▸ What the task requires: After locating the line that holds "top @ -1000", copy that line and all that follow it word for word through the end of the data, with no pictures.

▸ Data segment:
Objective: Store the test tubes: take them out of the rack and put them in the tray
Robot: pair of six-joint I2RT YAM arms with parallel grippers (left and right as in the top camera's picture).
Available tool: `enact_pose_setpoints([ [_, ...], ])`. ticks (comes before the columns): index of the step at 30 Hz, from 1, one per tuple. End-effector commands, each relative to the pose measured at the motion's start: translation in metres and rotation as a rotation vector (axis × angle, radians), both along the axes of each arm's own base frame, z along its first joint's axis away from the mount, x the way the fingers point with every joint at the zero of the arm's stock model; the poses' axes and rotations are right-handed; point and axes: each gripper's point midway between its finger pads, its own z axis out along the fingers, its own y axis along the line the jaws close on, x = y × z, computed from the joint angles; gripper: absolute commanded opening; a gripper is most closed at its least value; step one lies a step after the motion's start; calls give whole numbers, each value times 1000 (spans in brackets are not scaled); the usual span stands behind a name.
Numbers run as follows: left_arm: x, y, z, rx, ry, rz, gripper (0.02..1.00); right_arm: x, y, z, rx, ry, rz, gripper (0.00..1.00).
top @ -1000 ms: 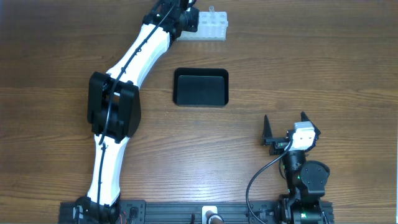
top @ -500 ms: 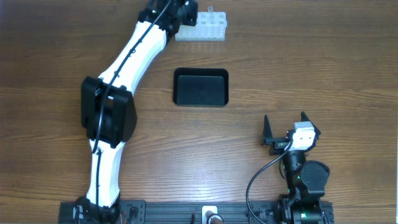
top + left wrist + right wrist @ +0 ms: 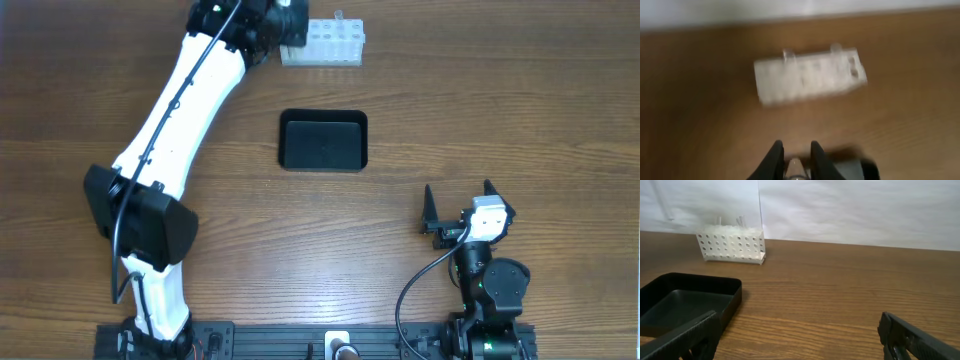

▸ Written response:
top @ -1000 ms: 
top @ -500 ms: 
top + left wrist + right wrist @ +0 ms: 

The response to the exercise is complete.